Nevermind

Nevermind

Même aujourd’hui, des années après en avoir ressenti le tranchant, le refrain de « Smells Like Teen Spirit » semble encore trop dangereux — trop fort, trop laid, trop bouleversant — pour n’importe quel grand public. Et pourtant, cette première salve issue de Nevermind n’a pas seulement permis une improbable percée du trio de Seattle, elle a bouleversé la culture populaire d’une manière inédite. Le punk est devenu pop, le grunge s’est imposé dans le monde entier, les murs de l’industrie se sont effondrés et le chanteur Kurt Cobain a été consacré comme la voix réticente d’une génération en quête de catharsis, et tout cela, du jour au lendemain, semble-t-il. Pourtant, ce qui rend le deuxième album de Nirvana si spécial, ce n’est pas sa rage, mais son innocence.

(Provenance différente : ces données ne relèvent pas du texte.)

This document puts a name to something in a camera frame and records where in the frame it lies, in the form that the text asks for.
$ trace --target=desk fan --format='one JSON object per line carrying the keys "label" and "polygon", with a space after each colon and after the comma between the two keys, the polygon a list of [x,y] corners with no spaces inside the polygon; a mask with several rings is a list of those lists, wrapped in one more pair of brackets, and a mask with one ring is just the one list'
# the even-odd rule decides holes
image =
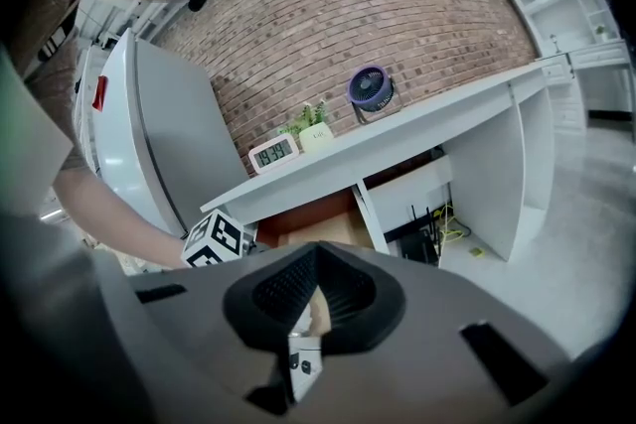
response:
{"label": "desk fan", "polygon": [[378,120],[368,120],[363,111],[377,113],[382,111],[393,99],[394,93],[399,100],[400,111],[403,107],[399,90],[394,80],[380,66],[365,66],[354,74],[347,87],[347,98],[351,102],[356,113],[356,118],[361,124],[369,124]]}

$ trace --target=white cabinet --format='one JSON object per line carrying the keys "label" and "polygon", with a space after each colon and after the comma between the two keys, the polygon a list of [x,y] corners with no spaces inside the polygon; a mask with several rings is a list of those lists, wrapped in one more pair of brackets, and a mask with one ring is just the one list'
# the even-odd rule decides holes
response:
{"label": "white cabinet", "polygon": [[585,110],[575,99],[575,91],[567,88],[551,89],[549,94],[556,131],[582,134],[585,127]]}
{"label": "white cabinet", "polygon": [[572,81],[570,67],[564,56],[550,59],[543,71],[548,86],[569,84]]}
{"label": "white cabinet", "polygon": [[628,66],[629,54],[624,42],[598,45],[571,53],[572,67],[586,70],[604,66]]}

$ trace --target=clock display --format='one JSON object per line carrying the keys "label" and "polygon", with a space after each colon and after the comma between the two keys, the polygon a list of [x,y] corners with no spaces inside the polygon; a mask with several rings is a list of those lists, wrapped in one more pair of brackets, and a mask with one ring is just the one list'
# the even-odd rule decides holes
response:
{"label": "clock display", "polygon": [[287,140],[282,140],[271,147],[267,147],[265,150],[254,154],[254,159],[260,168],[265,168],[272,163],[293,154],[291,145]]}

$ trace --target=red label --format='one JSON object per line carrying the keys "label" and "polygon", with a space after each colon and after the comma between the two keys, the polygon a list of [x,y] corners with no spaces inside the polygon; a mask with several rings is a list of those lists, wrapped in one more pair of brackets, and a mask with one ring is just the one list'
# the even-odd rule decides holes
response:
{"label": "red label", "polygon": [[97,111],[103,110],[103,100],[106,96],[106,85],[108,84],[108,78],[106,76],[100,76],[97,79],[97,90],[95,91],[95,101],[92,102],[92,107]]}

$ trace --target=white refrigerator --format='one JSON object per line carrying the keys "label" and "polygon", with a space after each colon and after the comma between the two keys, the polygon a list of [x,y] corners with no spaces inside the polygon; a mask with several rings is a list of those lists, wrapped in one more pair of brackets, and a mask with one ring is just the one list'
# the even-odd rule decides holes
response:
{"label": "white refrigerator", "polygon": [[98,173],[146,220],[184,237],[203,202],[248,179],[206,71],[128,30],[101,75]]}

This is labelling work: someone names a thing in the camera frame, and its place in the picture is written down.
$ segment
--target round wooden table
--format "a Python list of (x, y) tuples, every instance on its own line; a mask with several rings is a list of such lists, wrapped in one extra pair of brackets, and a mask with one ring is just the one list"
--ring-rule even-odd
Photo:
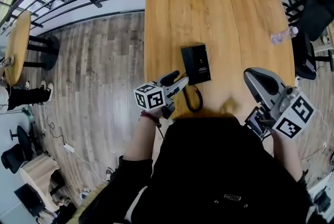
[[(14, 64), (5, 70), (7, 83), (15, 85), (20, 78), (23, 67), (40, 67), (50, 70), (54, 67), (59, 54), (59, 41), (55, 36), (47, 39), (30, 36), (31, 14), (24, 11), (16, 20), (7, 43), (5, 58), (12, 55)], [(30, 44), (29, 41), (39, 42), (45, 46)], [(25, 62), (27, 50), (42, 52), (41, 62)]]

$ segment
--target black strap
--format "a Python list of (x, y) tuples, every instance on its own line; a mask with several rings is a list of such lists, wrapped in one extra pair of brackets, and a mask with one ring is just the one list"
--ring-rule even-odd
[(183, 91), (183, 95), (184, 95), (184, 98), (186, 100), (186, 104), (187, 104), (188, 109), (193, 113), (197, 113), (203, 108), (203, 97), (202, 97), (202, 94), (200, 93), (199, 89), (195, 85), (194, 85), (194, 87), (196, 88), (196, 94), (197, 94), (198, 100), (199, 100), (199, 106), (195, 109), (192, 108), (192, 106), (190, 104), (189, 96), (188, 96), (186, 88), (184, 87), (182, 91)]

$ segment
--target sleeve
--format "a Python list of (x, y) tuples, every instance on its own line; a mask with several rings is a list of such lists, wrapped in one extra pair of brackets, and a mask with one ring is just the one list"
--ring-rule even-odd
[(110, 183), (85, 209), (79, 218), (79, 223), (103, 223), (106, 220), (108, 223), (122, 223), (139, 191), (149, 184), (152, 163), (151, 159), (127, 161), (121, 156)]
[(304, 175), (297, 182), (297, 185), (298, 185), (298, 188), (300, 188), (302, 195), (305, 197), (305, 200), (307, 200), (308, 208), (307, 208), (305, 223), (306, 224), (327, 223), (327, 221), (322, 217), (322, 215), (319, 214), (318, 207), (313, 203), (312, 198), (307, 191), (307, 184), (306, 184)]

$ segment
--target black box
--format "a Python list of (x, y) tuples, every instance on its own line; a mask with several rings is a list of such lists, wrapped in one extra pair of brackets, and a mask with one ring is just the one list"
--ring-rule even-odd
[(205, 44), (184, 47), (181, 52), (190, 86), (211, 80)]

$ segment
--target bottle cap
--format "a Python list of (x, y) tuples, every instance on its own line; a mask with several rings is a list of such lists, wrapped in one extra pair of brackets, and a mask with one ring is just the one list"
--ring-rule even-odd
[(298, 34), (298, 28), (297, 28), (296, 26), (294, 26), (294, 27), (292, 28), (292, 32), (293, 32), (294, 34)]

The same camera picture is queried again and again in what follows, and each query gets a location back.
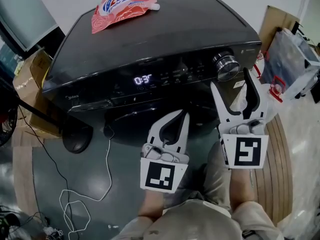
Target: khaki pants
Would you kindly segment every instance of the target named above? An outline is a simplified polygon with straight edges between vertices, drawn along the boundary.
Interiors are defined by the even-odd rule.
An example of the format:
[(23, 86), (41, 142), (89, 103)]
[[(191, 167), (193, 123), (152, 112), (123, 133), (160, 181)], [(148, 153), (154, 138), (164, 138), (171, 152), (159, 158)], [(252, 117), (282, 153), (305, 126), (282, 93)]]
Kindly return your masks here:
[(174, 194), (165, 194), (165, 208), (177, 206), (188, 199), (200, 199), (230, 211), (229, 186), (231, 170), (225, 160), (220, 142), (217, 141), (208, 154), (208, 161), (201, 171), (188, 167)]

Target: person
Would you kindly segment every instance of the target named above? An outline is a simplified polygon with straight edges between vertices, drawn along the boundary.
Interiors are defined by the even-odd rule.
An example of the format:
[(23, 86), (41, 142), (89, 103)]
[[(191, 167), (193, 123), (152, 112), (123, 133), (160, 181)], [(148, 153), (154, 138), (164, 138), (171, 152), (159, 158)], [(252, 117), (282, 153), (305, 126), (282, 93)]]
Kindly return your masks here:
[(146, 190), (137, 218), (112, 240), (283, 240), (255, 202), (250, 170), (229, 170), (224, 163), (216, 142), (201, 190), (186, 188), (185, 177), (175, 194)]

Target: white cable
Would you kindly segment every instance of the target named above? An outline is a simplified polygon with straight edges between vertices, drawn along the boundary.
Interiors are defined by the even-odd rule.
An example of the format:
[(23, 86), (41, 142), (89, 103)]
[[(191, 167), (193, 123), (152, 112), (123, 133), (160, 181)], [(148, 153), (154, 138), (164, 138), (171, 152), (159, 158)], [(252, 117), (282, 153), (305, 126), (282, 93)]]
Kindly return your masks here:
[[(110, 170), (109, 170), (109, 165), (108, 165), (108, 156), (109, 156), (109, 152), (110, 152), (111, 139), (115, 136), (115, 132), (114, 132), (114, 130), (112, 130), (112, 128), (110, 127), (110, 125), (109, 125), (109, 128), (110, 128), (110, 130), (112, 131), (112, 136), (109, 138), (109, 146), (108, 146), (108, 150), (107, 150), (106, 156), (105, 156), (105, 163), (106, 163), (106, 170), (107, 170), (107, 172), (108, 172), (109, 179), (110, 179), (110, 185), (109, 185), (108, 189), (106, 190), (106, 192), (103, 194), (103, 196), (102, 196), (100, 199), (94, 199), (94, 198), (92, 198), (92, 197), (90, 197), (90, 196), (86, 196), (86, 195), (83, 195), (83, 194), (79, 194), (79, 193), (77, 193), (77, 192), (75, 192), (75, 191), (73, 191), (73, 190), (69, 190), (69, 189), (63, 189), (63, 190), (61, 191), (61, 194), (60, 194), (60, 197), (59, 197), (59, 202), (60, 202), (61, 209), (63, 210), (63, 218), (64, 218), (64, 221), (65, 221), (66, 225), (68, 226), (68, 228), (69, 228), (69, 230), (70, 230), (70, 232), (68, 233), (68, 238), (69, 238), (69, 240), (70, 240), (70, 234), (71, 234), (71, 233), (76, 233), (76, 232), (80, 232), (80, 231), (85, 231), (85, 230), (87, 229), (87, 227), (88, 227), (88, 225), (89, 225), (89, 223), (90, 223), (90, 221), (91, 221), (91, 216), (90, 216), (90, 213), (89, 213), (86, 205), (85, 205), (84, 202), (82, 202), (81, 200), (68, 202), (68, 203), (65, 205), (65, 207), (63, 207), (62, 202), (61, 202), (61, 197), (62, 197), (62, 195), (64, 194), (64, 192), (71, 192), (71, 193), (74, 193), (74, 194), (78, 195), (79, 197), (88, 198), (88, 199), (90, 199), (90, 200), (92, 200), (92, 201), (95, 201), (95, 202), (100, 202), (100, 201), (102, 201), (102, 200), (106, 197), (106, 195), (108, 194), (109, 190), (111, 189), (111, 186), (112, 186), (112, 178), (111, 178), (111, 174), (110, 174)], [(86, 225), (85, 225), (85, 227), (84, 227), (83, 229), (75, 230), (74, 224), (72, 223), (72, 221), (71, 221), (71, 219), (69, 218), (69, 216), (66, 214), (67, 207), (70, 206), (71, 204), (74, 204), (74, 203), (81, 203), (81, 204), (83, 204), (86, 212), (88, 213), (89, 220), (88, 220), (88, 222), (86, 223)]]

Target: control knob
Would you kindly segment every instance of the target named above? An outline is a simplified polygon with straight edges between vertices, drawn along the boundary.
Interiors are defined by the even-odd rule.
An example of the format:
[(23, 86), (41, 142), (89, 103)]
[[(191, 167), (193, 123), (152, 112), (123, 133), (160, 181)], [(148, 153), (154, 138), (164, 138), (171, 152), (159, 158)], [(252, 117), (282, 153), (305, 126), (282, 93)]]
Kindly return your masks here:
[(215, 55), (212, 62), (219, 81), (231, 80), (240, 70), (240, 64), (236, 61), (235, 57), (227, 51)]

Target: control panel
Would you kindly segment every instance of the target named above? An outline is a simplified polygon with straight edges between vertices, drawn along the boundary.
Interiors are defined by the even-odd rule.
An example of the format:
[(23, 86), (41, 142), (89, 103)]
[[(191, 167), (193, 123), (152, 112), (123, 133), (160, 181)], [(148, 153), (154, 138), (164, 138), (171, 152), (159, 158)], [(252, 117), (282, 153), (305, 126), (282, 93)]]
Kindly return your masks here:
[(112, 108), (209, 88), (212, 79), (229, 81), (252, 68), (259, 48), (242, 44), (144, 59), (59, 88), (55, 103), (67, 111)]

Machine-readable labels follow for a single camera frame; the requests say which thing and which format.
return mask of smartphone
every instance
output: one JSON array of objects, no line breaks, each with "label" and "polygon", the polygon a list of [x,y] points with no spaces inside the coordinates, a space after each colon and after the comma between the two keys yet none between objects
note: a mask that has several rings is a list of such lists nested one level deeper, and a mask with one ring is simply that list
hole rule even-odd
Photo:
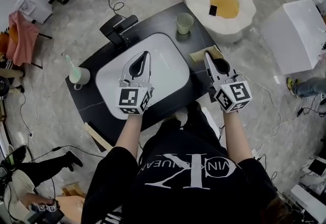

Aussi obsédant et corrosif qu’il puisse être parfois, ce n’est jamais au détriment de la mélodie, de la qualité de ses morceaux ou de son humanité. De fait, la vieille garde était encore là, et bien là : Le Black Album de Metallica (leur album éponyme à la pochette noire) et le double album Use Your Illusion des Guns N’ Roses sont sortis dans les semaines qui ont suivi Nevermind. Et si celui-ci s’est vendu à peu près aussi bien que ces derniers — supplantant même Dangerous de Michael Jackson en tant qu’album le plus vendu aux États-Unis pendant une brève période en 1992 — l’influence de Nirvana s’est étendue bien au-delà de l’aspect économique proprement dit, traçant une voie pour des générations d’artistes regardant vers l’avenir, allant de Radiohead à Billie Eilish. Ils ne se présentaient pas en tant que dieux du rock, mais en tant que mortels ordinaires (et hypersensibles). Comme alternative à la pin-up en pantalon de cuir, ils ont introduit une figure de féministe fière, criant jusqu’à ce que sa voix s’éteigne (« Territorial Pissings »), et en lieu et place de la power ballade clinquante, ils ont proposé quelque chose de fragile et de brut (« Polly », « Something in the Way »). L’angoisse de Nirvana ne se manifestait pas seulement dans les paroles, mais aussi dans la manière dont elles étaient délivrées. La lucidité et la fureur de Kurt Cobain n’auraient pas eu l’impact qu’elles ont eu sur la culture si elles n’avaient pas été accompagnées d’une mélodie pour les rendre un peu plus faciles à digérer.